Another view of my desk. |
I am not a very organized person. I have a loose organizational system that involves lots of visuals. If it is out of sight then for me it is out of mind. This is one of the reasons there is perpetually a stack of papers on my kitchen counter. This is the stack of papers that I shove into the kitchen cabinet when someone comes to our house. The stack is smaller and more manageable than when the kids were in elementary school. There is just so much less to keep up with now that Bailey is at Mizzou and Parker is in High School- much less: permission forms, project rubrics, school trip information, Earth Day/ holiday/Fall festival info, car wash, scout information, rec sports info, schedules of all kinds for team, clubs, lessons, picture day forms, prescriptions to be filled, pictures to be framed, forms to be filed, etc.

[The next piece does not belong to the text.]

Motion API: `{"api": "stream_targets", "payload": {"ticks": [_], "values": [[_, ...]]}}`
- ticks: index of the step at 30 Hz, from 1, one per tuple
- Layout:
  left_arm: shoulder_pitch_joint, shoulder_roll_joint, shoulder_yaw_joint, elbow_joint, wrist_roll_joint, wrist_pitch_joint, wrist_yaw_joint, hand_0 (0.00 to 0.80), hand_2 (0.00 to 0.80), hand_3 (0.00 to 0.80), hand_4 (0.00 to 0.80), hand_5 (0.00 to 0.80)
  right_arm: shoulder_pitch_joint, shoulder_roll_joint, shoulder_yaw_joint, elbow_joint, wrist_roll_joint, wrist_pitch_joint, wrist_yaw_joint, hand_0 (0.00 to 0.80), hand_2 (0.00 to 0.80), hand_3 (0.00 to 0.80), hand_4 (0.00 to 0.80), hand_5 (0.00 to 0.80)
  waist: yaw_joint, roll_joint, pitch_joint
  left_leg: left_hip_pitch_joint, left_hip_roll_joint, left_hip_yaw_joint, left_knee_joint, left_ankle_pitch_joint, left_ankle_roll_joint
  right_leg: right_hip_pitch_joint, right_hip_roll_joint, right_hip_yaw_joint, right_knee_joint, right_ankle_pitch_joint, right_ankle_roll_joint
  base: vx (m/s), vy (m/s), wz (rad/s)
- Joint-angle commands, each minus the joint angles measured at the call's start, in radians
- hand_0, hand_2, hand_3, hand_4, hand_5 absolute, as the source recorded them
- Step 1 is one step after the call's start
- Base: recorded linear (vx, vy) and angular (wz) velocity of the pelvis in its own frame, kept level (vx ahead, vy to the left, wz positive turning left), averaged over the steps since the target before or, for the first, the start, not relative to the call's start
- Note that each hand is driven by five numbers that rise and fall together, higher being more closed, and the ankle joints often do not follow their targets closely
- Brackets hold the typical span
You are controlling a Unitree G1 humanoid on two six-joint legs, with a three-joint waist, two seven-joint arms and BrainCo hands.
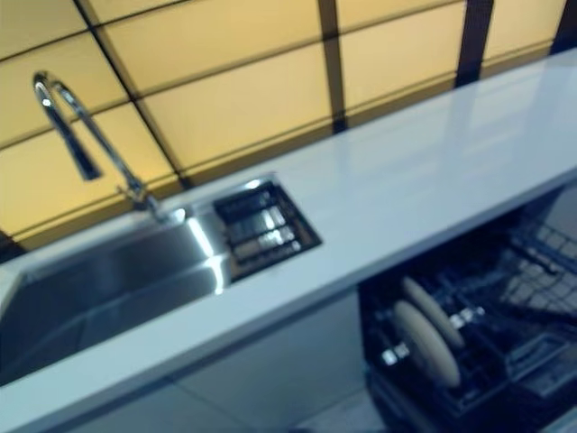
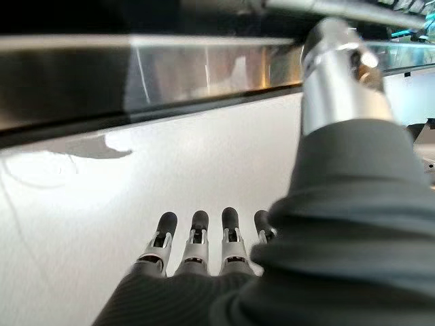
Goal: Take plates into dishwasher
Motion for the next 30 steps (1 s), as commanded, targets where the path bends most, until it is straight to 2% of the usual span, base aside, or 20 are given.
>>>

The other area of organization that I struggle with is in the area of crafts. I have a craft cabinet and a very small office. I employ the same organizational strategy for making crafts and storing craft materials that I use for paperwork: out of sight, out of mind, therefore keep current project materials handy! The Zentangle projects are ones that I want to work on often, these can be worked on while "watching" TV with Dean and Parker. I therefore needed a way to store the Zentangle supplies in a way that was easily accessible.
This is what I came up with- a magazine storage box. I can keep this box with all my books and supplies for Zentangle projects in my office and then easily take it wherever I will be working.
I also needed a way to organize and "store" the different Zentangle patterns. I looked at the many Zentangle websites to see how others have organized their patterns. It is helpful to have them all in one place. Some people complete all the different patterns on special Zentangle tiles but then you have to store all the tiles. This is the method I liked best found at TanglePatterns.com. This is why Linda chose this system of organization: "I use Moleskine® squared notebooks. The paper is acid-free and nice and smooth for drawing with the Sakura Micron Pens. The squared pages provide light guidelines and these help me get more accurate proportions when I draw. Not having done any drawing before, I need all the help I can get. These notebooks are a perfect size for portability along with your Zentangle® supplies." I agree with Linda. Below are examples from my Moleskine notebook and some tangles I have completed recently.
OWLS! |
I must have created the one on the right while watching the Big Bang Theory with Dean and Parker. I will use it in my Project Life scrapbook. Bazinga! |
Tangling is fun to do. It does not require much skill and can be easily learned. The results are satisfying immediately. I grew up watching my grandmother, her sister and my cousins knit or crochet in front of the TV, while sitting outside, etc. I do one day hope to learn to knit but until then tangling has been so much fun to learn. It's the perfect thing to do while sitting somewhere. I wish I had known about it when I was doing all that waiting in car pool lines and waiting at soccer practice, dance lessons, and doctors appointments.
I used a jar stamp for the outline of one of the tangles above. I used the same stamp to create one of my cross projects, you can see that here. I have a pear stencil that I used for some and an owl stamp that I love! after stamping I sketched a "string" inside and then tangled around the strings. Sometimes looking at all the little tangled squares reminds me of quilting. Some Zentangle artists make samplers of the different patterns so tangling does have a quilt-making quality. It is as close as I will get to that intricate skill. Happy Tangling!